Exercise goal - Repeat verbatim, and only, the lines of the data below, beginning at the line that contains "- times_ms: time" and stopping after the line that contains "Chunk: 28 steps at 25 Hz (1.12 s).".

Provided data -
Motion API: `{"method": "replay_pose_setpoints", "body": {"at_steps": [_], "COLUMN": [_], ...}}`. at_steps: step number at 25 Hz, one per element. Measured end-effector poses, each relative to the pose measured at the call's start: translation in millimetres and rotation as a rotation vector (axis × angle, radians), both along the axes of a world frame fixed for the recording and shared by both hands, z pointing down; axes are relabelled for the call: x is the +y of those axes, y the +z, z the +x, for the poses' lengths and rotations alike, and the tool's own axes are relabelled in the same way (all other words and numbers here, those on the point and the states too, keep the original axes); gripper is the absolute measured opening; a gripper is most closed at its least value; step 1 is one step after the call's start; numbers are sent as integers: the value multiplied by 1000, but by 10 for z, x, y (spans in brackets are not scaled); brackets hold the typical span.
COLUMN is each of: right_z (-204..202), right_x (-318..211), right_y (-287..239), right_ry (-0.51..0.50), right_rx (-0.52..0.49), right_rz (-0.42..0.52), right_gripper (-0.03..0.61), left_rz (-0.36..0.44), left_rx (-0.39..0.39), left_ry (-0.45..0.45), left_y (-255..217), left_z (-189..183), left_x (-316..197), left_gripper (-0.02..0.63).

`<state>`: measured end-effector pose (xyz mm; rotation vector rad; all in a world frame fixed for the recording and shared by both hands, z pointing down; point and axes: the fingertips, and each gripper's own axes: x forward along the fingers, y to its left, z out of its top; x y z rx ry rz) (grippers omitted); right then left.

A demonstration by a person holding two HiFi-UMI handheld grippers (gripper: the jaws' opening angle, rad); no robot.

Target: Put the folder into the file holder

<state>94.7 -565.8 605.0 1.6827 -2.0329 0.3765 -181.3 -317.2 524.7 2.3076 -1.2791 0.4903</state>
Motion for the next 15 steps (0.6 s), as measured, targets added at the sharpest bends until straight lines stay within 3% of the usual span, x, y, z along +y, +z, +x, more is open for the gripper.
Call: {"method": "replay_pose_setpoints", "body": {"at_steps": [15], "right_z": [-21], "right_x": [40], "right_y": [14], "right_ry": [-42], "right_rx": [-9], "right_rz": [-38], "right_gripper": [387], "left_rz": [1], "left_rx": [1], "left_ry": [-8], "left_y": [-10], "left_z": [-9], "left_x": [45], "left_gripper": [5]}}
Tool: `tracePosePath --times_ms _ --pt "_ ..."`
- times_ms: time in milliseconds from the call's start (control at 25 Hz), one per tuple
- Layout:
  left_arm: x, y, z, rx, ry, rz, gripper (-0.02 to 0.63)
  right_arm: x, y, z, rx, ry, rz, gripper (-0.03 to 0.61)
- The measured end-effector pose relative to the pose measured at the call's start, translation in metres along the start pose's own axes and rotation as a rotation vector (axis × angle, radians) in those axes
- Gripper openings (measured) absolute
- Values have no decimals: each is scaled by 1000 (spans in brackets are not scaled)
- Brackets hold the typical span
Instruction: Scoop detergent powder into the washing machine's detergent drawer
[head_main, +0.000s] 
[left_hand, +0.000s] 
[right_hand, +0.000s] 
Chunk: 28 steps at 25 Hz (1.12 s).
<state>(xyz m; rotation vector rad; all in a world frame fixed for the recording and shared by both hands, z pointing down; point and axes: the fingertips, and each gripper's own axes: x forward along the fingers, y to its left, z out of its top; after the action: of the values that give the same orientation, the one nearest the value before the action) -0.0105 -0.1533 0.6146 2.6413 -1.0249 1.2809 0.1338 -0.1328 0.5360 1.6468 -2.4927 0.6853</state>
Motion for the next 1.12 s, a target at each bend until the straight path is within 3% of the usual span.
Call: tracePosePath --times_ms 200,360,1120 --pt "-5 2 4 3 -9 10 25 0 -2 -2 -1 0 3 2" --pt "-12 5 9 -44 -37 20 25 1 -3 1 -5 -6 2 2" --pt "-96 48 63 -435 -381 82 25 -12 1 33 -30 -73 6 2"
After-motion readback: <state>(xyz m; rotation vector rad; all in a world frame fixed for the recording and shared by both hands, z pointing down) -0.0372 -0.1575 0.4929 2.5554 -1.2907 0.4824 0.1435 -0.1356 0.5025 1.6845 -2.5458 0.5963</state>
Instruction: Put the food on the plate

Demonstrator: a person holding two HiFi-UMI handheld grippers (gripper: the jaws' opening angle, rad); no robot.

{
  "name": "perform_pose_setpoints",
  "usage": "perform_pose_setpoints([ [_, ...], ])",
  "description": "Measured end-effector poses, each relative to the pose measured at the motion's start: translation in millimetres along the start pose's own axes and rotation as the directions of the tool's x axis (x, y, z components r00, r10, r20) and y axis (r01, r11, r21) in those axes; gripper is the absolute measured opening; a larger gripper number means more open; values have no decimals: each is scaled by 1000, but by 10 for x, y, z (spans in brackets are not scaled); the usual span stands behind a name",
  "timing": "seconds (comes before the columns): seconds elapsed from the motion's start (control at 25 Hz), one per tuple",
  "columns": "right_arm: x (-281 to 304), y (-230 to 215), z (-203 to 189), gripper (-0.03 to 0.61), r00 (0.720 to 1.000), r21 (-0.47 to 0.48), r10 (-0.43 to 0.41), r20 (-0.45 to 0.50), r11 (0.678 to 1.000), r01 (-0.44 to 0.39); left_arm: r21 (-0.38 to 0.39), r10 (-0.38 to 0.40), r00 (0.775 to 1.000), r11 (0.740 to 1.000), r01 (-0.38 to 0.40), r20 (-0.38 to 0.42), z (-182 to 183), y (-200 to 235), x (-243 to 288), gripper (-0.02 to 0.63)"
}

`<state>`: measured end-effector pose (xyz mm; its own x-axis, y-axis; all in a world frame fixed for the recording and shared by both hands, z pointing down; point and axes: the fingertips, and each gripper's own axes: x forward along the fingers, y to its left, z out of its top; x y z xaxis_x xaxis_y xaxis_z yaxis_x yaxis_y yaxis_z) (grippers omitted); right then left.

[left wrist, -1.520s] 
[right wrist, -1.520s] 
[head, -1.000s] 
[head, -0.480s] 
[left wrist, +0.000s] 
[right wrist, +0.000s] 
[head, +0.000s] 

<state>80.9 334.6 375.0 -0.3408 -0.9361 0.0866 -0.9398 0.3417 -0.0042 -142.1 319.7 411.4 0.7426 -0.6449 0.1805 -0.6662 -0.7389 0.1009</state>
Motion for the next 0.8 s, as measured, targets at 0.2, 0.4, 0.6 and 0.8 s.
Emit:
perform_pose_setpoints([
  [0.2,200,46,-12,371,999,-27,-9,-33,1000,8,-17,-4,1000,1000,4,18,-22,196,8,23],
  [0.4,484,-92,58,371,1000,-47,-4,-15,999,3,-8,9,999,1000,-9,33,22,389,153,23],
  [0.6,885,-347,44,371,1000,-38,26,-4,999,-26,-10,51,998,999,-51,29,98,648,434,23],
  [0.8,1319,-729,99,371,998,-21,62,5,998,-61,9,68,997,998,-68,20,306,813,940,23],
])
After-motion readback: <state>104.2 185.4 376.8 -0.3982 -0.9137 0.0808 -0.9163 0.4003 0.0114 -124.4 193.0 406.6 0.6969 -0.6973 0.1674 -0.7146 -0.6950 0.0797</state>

Written solution -
- times_ms: time in milliseconds from the call's start (control at 25 Hz), one per tuple
- Layout:
  left_arm: x, y, z, rx, ry, rz, gripper (-0.02 to 0.63)
  right_arm: x, y, z, rx, ry, rz, gripper (-0.03 to 0.61)
- The measured end-effector pose relative to the pose measured at the call's start, translation in metres along the start pose's own axes and rotation as a rotation vector (axis × angle, radians) in those axes
- Gripper openings (measured) absolute
- Values have no decimals: each is scaled by 1000 (spans in brackets are not scaled)
- Brackets hold the typical span
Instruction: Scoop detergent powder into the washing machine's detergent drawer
[head_main, +0.000s] 
[left_hand, +0.000s] 
[right_hand, +0.000s] 
Chunk: 28 steps at 25 Hz (1.12 s).

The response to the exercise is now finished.